> Raw data:
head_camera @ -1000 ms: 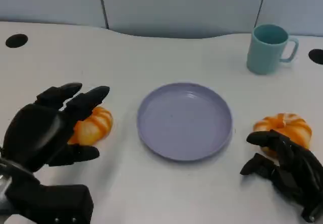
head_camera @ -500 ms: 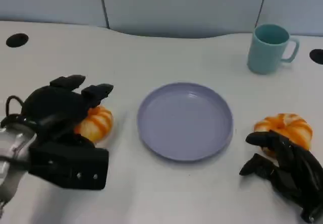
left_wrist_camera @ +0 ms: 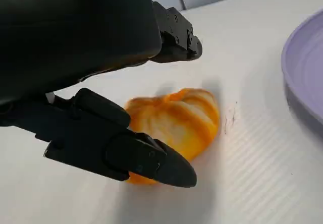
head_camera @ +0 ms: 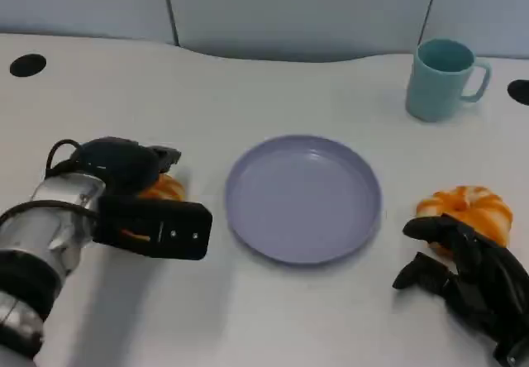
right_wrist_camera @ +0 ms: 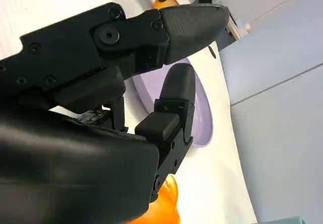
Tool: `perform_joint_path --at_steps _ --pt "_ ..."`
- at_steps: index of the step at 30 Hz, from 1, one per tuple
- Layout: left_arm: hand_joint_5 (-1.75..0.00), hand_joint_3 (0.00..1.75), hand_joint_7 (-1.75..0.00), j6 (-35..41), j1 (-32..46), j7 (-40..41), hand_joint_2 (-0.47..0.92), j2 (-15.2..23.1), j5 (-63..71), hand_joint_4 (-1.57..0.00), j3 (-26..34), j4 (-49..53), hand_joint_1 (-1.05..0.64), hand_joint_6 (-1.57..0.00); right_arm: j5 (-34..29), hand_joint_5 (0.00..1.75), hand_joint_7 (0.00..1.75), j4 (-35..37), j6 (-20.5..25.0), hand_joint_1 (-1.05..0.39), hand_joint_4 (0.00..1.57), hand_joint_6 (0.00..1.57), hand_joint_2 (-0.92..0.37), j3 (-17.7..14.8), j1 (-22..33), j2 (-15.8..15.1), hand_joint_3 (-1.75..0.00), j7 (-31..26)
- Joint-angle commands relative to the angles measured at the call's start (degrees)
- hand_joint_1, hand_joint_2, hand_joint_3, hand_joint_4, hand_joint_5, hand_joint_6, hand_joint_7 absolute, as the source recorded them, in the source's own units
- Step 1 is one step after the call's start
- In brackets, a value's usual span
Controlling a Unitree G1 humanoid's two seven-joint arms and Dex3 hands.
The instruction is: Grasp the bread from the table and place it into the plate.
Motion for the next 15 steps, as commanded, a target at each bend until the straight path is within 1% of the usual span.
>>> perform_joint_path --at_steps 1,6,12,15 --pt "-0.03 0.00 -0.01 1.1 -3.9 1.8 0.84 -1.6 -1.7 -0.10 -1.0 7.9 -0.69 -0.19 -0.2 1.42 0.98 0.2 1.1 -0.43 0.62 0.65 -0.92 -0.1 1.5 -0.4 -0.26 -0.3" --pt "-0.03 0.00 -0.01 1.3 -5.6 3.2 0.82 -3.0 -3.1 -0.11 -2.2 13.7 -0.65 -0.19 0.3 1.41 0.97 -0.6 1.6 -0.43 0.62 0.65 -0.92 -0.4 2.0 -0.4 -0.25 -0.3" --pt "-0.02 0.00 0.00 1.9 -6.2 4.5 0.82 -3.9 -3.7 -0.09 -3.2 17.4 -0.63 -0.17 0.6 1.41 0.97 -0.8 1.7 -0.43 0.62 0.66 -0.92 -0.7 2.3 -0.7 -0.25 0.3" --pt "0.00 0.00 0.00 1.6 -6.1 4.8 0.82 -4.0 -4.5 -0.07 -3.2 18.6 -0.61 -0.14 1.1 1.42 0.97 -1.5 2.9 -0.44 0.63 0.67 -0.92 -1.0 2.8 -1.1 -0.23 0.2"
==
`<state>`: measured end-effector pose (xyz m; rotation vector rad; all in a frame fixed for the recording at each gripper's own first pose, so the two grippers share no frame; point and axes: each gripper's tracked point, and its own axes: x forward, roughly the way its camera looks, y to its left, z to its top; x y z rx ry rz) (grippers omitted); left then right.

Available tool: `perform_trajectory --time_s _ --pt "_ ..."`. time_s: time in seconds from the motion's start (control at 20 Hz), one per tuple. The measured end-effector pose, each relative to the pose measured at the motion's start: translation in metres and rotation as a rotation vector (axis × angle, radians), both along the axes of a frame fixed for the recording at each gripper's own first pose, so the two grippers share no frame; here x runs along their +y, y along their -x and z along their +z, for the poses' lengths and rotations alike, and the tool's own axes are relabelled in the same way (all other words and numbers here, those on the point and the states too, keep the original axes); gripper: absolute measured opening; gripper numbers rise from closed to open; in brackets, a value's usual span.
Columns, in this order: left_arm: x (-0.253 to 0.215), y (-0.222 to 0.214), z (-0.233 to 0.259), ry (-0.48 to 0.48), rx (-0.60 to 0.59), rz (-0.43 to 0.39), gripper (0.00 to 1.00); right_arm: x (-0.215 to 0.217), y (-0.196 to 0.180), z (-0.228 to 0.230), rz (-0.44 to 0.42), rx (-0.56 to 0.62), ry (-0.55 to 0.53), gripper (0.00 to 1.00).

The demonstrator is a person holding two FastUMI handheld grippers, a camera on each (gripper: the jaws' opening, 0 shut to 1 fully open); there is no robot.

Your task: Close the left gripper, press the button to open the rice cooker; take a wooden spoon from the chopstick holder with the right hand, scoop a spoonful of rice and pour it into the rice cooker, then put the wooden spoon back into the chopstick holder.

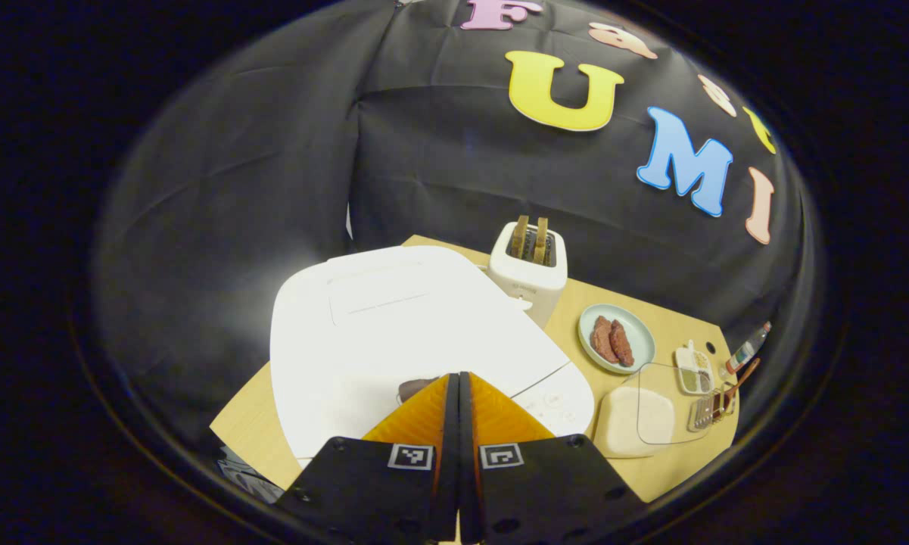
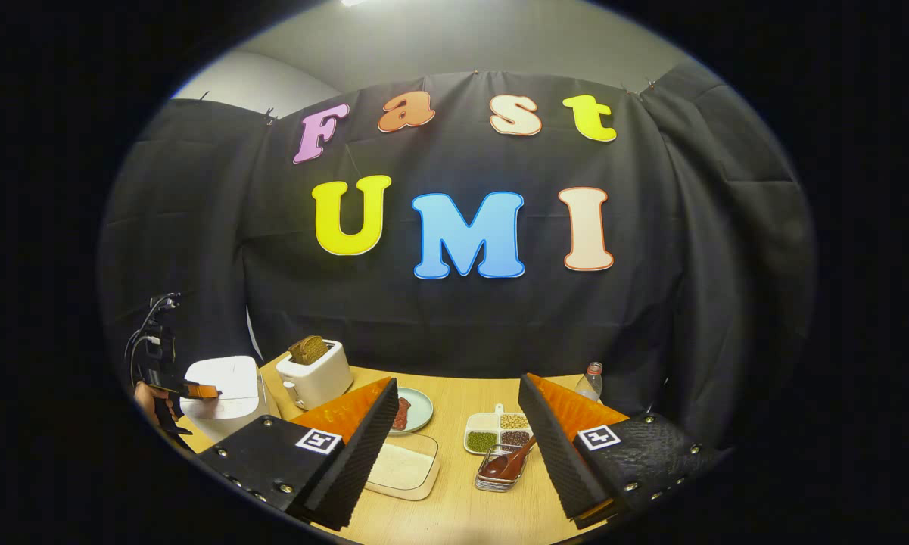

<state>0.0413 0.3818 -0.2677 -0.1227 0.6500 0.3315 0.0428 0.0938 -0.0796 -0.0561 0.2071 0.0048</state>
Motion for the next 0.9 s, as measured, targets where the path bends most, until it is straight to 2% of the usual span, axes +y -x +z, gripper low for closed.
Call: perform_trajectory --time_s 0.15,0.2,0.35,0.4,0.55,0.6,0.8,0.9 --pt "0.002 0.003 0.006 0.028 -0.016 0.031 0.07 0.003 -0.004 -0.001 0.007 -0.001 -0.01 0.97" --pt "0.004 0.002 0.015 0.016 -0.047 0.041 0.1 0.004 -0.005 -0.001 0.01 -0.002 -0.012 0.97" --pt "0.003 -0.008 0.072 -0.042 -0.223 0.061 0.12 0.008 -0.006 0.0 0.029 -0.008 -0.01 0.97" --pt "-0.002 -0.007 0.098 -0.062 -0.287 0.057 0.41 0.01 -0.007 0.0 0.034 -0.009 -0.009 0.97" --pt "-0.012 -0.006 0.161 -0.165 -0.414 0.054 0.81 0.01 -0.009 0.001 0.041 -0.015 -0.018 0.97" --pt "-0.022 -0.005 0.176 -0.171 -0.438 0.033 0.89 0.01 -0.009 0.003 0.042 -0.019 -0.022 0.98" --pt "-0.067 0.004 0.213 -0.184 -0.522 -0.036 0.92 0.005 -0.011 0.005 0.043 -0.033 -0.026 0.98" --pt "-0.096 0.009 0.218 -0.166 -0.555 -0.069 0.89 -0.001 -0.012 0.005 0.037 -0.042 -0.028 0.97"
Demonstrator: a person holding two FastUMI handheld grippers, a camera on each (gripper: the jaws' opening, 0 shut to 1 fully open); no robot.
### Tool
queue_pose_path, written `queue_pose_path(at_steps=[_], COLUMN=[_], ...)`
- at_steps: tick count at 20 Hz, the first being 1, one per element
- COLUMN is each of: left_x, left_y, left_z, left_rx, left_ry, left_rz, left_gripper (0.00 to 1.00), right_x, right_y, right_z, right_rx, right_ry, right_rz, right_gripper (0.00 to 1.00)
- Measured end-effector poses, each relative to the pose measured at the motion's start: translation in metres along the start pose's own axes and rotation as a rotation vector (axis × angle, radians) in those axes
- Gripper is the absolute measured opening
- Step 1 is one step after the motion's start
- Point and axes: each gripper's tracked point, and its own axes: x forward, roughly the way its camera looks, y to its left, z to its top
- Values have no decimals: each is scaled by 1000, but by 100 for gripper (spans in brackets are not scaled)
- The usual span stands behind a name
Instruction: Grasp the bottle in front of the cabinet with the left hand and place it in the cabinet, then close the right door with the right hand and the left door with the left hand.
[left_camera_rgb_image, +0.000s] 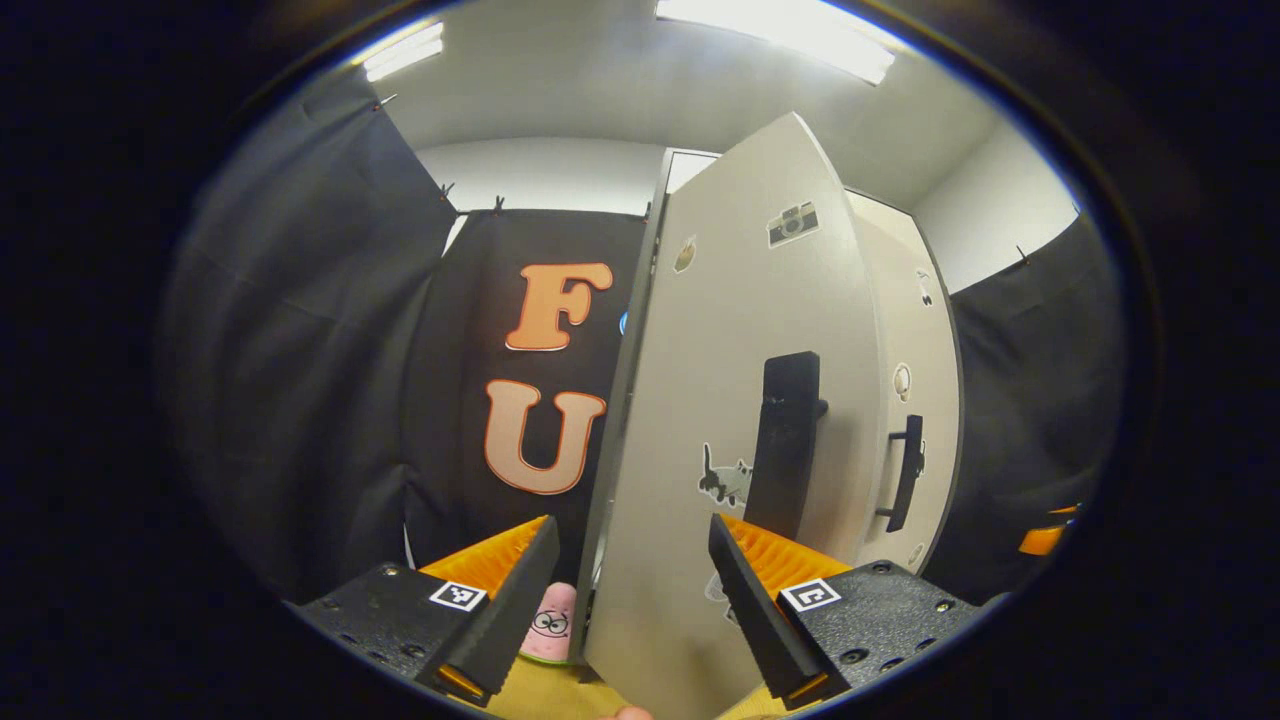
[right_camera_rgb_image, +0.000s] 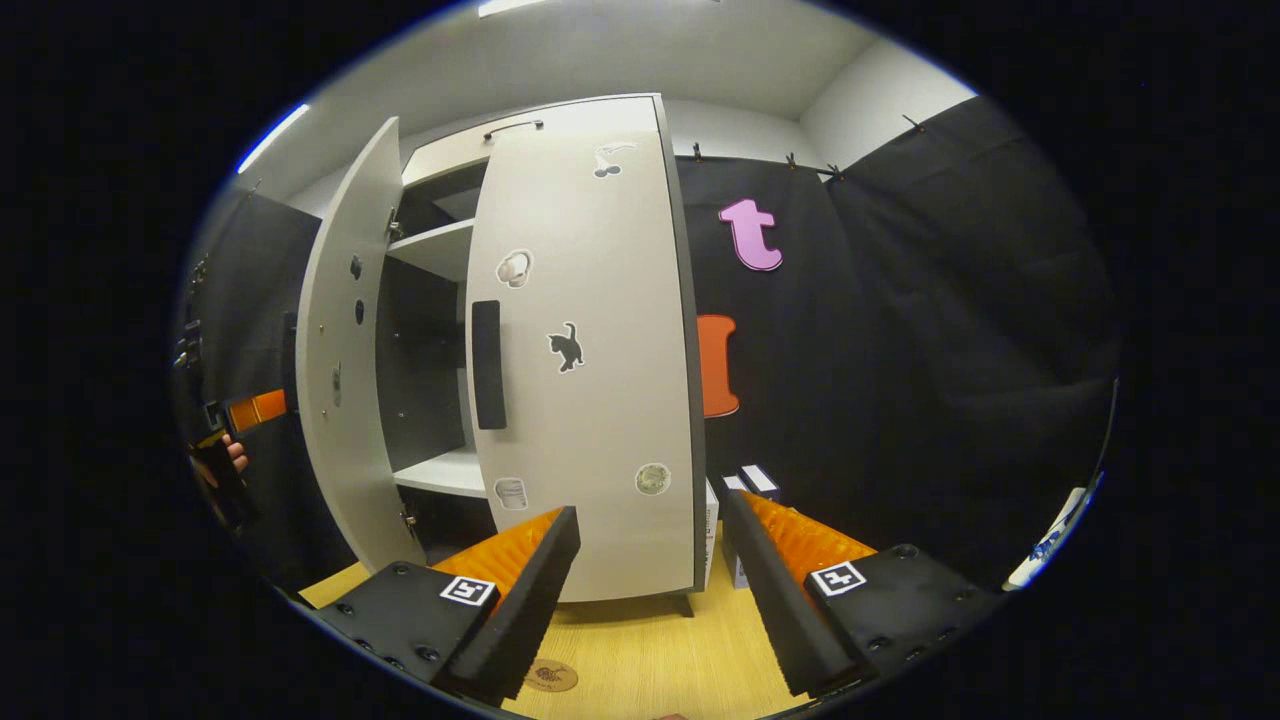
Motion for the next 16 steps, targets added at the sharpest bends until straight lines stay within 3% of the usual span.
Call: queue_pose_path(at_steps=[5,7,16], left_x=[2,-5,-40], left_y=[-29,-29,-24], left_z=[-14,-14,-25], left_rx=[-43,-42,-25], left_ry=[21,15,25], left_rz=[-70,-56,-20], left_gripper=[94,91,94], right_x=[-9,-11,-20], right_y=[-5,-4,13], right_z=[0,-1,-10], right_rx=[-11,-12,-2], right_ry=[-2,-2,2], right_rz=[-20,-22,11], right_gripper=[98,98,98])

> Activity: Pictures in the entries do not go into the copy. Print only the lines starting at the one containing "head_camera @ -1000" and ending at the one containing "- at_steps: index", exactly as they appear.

> Written answer:
head_camera @ -1000 ms: 
head_camera @ -500 ms: 
left_wrist_camera @ +0 ms: 
head_camera @ +0 ms: 
right_wrist_camera @ +0 ms: 
Tool: `perform_joint_path --at_steps _ --pt "_ ..."`
- at_steps: index of the step at 30 Hz, from 1, one per tuple

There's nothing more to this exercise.